What you will do :: Starting with the line that contains "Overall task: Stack" and stopping after the line that contains "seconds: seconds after", return each line below exactly as written, with no others.

=====

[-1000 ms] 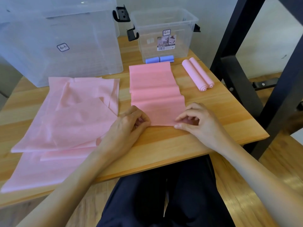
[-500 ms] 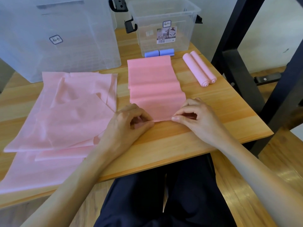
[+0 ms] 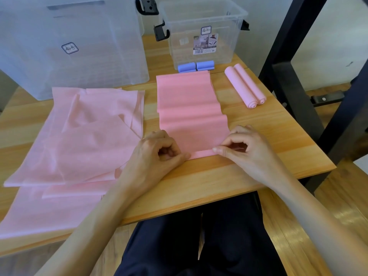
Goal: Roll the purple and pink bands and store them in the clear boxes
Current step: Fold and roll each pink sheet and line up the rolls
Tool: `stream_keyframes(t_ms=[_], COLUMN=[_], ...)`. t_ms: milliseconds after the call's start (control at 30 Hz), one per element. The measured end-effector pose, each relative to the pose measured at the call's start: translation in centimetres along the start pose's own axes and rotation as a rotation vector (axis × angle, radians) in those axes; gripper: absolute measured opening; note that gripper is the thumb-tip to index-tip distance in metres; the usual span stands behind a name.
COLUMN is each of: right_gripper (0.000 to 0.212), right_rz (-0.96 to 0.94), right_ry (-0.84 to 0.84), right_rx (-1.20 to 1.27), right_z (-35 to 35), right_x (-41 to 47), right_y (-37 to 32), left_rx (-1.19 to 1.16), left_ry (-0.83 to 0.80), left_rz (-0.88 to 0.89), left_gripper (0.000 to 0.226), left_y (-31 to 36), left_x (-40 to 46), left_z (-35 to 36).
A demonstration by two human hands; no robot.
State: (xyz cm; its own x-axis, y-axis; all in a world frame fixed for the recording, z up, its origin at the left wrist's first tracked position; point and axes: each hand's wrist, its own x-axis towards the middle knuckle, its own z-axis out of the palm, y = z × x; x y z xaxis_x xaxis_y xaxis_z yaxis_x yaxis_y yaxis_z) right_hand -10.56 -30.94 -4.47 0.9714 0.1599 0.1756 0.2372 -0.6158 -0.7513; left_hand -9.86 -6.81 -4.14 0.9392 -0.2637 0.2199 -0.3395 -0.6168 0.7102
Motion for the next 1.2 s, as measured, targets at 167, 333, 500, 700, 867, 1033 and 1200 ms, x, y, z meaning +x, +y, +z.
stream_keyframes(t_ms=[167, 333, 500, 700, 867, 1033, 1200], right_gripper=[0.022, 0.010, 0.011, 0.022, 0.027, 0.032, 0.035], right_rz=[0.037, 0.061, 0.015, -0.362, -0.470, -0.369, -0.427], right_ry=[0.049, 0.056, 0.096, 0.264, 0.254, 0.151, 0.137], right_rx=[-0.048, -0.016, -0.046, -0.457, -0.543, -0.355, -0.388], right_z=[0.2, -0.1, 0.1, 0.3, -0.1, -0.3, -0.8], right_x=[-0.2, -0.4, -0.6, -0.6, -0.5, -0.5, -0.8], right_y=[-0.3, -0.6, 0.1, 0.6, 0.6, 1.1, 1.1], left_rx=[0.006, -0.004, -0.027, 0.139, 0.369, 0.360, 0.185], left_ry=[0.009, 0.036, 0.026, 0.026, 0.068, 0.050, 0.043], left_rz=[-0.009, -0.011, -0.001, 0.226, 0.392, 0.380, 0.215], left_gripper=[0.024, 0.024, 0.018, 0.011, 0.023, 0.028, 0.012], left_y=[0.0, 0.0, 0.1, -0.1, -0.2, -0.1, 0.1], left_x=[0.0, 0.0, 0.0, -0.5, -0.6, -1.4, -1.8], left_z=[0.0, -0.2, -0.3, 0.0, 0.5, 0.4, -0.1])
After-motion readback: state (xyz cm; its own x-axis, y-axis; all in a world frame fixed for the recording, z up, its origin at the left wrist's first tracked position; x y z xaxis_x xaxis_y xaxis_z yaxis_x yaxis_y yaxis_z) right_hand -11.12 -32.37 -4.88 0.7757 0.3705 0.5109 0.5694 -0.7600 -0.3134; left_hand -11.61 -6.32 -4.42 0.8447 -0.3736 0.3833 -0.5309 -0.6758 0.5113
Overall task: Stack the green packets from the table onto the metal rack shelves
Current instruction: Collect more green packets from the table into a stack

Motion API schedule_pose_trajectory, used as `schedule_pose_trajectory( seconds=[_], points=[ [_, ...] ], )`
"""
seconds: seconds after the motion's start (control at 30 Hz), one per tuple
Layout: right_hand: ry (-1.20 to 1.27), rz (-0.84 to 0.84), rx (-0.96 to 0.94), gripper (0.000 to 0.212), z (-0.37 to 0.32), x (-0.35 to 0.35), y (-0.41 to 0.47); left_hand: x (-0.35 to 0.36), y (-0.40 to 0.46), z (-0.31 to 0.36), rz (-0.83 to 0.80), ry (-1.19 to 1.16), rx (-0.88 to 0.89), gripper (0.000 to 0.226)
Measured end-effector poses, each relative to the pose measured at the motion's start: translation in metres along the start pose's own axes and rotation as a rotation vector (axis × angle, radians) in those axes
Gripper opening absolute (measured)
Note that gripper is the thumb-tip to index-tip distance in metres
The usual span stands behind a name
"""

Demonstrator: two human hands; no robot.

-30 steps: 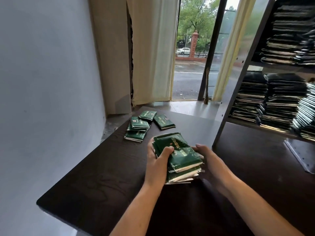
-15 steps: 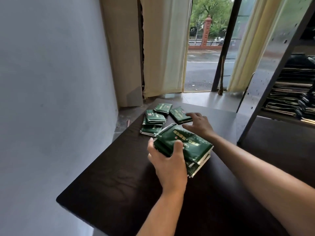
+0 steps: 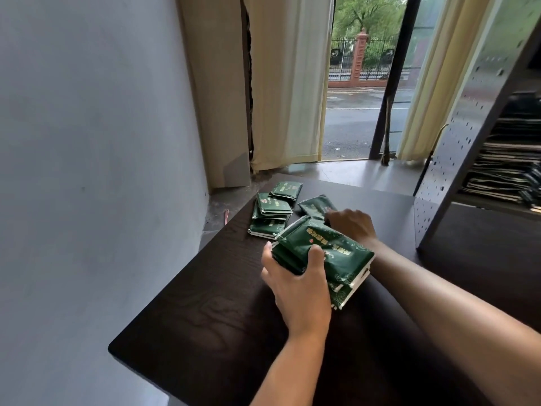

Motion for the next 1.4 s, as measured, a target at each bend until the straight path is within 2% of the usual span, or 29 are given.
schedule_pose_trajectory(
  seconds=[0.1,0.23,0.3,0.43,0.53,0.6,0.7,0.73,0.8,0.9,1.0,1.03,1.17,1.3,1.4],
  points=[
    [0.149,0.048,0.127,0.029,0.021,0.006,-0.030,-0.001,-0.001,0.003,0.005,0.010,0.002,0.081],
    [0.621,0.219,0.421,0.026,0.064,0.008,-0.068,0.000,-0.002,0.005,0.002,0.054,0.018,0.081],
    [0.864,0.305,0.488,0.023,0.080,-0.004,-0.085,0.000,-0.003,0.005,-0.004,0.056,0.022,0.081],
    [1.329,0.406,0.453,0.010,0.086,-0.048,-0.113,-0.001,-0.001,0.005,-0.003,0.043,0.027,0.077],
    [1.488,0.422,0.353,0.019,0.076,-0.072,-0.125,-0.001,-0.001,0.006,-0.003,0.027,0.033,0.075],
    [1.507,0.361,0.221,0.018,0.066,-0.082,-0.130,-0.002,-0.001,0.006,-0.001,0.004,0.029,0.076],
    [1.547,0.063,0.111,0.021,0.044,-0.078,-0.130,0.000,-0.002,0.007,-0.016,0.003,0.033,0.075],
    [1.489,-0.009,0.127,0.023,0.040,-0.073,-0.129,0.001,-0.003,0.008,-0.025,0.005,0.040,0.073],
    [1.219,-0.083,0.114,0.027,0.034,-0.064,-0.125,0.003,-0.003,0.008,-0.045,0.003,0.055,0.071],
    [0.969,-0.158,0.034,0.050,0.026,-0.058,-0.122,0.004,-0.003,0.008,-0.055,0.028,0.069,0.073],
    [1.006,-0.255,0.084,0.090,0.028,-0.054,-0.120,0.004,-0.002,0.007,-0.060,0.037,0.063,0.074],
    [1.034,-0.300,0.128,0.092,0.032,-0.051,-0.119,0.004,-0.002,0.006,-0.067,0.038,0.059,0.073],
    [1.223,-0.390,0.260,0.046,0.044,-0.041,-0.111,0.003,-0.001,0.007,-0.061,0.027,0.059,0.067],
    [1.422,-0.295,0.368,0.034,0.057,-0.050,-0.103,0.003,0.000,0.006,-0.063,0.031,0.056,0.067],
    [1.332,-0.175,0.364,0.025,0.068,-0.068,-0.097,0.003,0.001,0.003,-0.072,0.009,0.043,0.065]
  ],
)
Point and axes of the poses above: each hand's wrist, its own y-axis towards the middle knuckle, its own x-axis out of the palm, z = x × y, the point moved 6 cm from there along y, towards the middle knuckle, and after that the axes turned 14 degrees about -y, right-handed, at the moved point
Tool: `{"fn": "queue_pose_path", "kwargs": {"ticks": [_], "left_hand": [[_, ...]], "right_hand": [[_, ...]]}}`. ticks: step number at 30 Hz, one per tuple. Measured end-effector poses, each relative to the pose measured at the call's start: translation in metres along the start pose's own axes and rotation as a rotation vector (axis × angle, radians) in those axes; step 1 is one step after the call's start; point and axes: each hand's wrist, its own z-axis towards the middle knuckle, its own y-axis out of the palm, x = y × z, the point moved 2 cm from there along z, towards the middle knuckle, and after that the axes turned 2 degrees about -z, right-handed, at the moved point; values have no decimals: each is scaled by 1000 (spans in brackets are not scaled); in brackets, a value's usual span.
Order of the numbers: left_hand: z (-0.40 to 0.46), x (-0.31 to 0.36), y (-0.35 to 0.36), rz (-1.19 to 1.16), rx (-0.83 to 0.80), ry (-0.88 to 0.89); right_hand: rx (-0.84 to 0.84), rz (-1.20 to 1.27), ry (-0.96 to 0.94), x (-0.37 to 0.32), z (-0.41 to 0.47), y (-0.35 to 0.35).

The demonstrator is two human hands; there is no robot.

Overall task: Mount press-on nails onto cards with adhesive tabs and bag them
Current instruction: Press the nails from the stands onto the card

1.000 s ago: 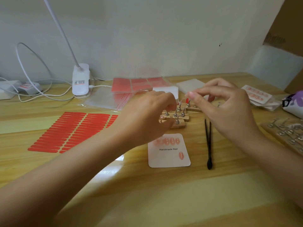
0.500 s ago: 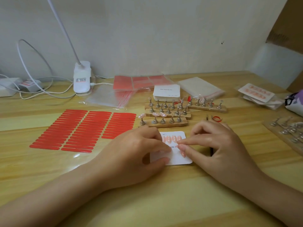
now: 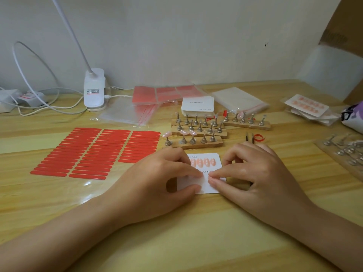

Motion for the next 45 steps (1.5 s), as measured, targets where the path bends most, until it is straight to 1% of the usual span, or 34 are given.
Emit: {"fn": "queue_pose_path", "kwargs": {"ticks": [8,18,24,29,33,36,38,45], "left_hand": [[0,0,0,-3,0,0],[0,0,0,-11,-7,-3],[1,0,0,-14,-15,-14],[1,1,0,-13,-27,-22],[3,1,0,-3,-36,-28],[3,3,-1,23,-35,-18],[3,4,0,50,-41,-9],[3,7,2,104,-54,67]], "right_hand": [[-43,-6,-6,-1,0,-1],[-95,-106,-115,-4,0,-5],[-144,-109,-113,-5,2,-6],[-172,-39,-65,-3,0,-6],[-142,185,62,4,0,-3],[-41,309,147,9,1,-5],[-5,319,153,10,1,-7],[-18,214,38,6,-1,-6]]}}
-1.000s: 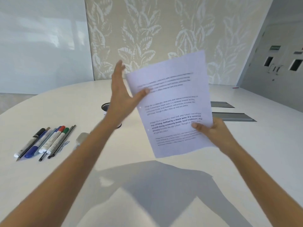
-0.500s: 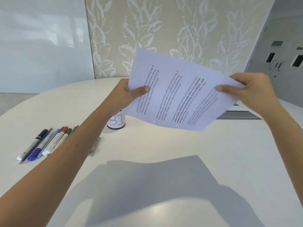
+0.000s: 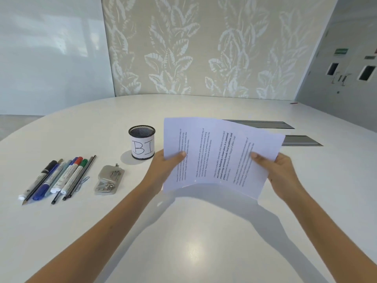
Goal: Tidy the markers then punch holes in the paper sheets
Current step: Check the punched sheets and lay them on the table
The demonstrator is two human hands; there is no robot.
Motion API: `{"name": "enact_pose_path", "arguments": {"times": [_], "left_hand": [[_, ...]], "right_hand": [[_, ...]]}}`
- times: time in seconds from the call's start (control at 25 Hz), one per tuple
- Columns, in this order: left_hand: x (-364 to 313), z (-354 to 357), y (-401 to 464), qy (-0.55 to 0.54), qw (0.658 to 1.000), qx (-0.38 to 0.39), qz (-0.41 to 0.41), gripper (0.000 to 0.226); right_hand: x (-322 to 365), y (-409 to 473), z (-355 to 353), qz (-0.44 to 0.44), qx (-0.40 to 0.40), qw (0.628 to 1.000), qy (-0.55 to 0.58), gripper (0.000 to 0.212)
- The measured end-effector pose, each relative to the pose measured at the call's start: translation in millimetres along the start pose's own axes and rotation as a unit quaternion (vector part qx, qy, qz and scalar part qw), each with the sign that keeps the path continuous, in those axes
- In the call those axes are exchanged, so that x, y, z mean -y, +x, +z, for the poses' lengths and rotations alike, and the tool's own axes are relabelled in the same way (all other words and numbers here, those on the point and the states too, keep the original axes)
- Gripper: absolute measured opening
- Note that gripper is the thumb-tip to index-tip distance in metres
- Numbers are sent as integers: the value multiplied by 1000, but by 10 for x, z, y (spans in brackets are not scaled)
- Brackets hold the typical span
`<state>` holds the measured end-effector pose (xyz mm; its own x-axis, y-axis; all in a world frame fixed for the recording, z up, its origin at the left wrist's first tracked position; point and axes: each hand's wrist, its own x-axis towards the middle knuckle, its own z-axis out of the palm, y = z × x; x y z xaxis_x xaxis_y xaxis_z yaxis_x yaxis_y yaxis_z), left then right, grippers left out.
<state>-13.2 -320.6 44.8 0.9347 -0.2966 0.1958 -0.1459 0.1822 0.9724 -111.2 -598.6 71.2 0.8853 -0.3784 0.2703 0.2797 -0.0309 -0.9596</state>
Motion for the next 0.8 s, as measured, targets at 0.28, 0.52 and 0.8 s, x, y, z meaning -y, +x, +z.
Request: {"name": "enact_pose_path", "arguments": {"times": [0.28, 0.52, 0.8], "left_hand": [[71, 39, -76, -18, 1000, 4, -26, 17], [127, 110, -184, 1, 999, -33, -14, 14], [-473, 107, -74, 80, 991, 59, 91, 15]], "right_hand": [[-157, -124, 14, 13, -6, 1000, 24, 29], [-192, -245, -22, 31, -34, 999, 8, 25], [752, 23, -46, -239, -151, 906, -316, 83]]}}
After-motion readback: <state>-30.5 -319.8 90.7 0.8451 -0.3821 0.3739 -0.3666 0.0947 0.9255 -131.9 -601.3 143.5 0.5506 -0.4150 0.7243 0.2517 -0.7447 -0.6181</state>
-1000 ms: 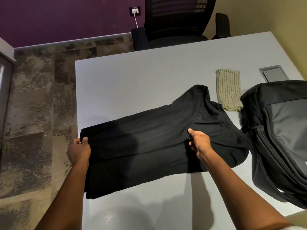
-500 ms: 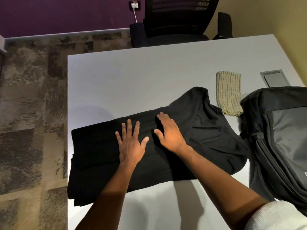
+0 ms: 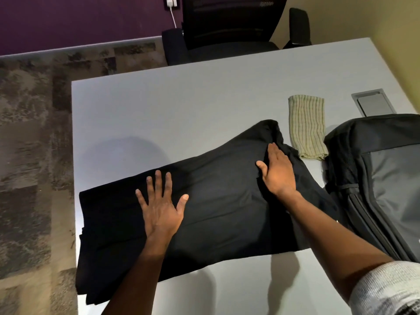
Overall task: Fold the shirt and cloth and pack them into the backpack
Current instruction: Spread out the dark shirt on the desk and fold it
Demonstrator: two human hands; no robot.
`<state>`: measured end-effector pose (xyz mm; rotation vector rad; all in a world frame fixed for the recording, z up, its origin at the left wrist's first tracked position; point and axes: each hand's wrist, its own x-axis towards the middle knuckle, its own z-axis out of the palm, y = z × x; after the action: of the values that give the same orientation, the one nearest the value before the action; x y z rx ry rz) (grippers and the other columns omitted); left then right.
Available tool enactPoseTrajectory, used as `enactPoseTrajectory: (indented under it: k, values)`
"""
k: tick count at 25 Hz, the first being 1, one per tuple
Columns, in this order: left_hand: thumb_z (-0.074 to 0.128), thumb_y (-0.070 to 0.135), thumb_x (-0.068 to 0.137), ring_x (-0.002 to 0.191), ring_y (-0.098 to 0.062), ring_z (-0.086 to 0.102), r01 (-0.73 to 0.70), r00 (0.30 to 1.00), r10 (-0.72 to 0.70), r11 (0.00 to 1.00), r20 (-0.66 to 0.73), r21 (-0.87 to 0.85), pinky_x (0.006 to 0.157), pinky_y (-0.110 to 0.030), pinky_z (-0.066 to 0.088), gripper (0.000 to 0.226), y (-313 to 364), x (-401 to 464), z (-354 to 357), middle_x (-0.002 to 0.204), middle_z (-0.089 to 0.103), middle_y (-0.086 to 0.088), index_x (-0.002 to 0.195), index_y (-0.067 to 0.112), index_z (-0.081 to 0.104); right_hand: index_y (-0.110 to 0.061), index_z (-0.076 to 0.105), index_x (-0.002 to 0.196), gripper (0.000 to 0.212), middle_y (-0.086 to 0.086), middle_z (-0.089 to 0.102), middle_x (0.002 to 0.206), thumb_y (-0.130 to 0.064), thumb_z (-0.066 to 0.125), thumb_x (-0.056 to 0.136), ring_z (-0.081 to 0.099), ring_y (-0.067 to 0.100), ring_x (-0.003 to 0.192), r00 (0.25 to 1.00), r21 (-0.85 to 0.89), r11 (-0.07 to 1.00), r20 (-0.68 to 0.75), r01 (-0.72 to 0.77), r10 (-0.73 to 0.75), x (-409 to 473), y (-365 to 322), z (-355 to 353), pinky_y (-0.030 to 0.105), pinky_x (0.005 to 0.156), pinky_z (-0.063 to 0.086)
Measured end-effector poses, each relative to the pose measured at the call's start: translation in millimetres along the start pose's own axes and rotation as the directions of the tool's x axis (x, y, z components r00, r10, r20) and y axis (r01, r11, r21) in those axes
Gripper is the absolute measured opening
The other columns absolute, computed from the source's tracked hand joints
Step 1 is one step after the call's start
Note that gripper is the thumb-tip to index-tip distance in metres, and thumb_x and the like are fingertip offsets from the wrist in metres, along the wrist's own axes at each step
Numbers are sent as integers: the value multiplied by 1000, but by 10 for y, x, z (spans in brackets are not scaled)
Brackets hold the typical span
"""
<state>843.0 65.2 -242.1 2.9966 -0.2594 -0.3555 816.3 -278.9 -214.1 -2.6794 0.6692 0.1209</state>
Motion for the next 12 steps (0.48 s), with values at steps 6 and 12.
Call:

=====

Response box ::
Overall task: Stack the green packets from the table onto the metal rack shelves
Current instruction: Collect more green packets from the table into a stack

Motion API schedule_pose_trajectory, used as `schedule_pose_trajectory( seconds=[_], points=[ [_, ...] ], )`
"""
seconds: seconds after the motion's start (control at 30 Hz), one per tuple

The answer is complete, and the exercise is done.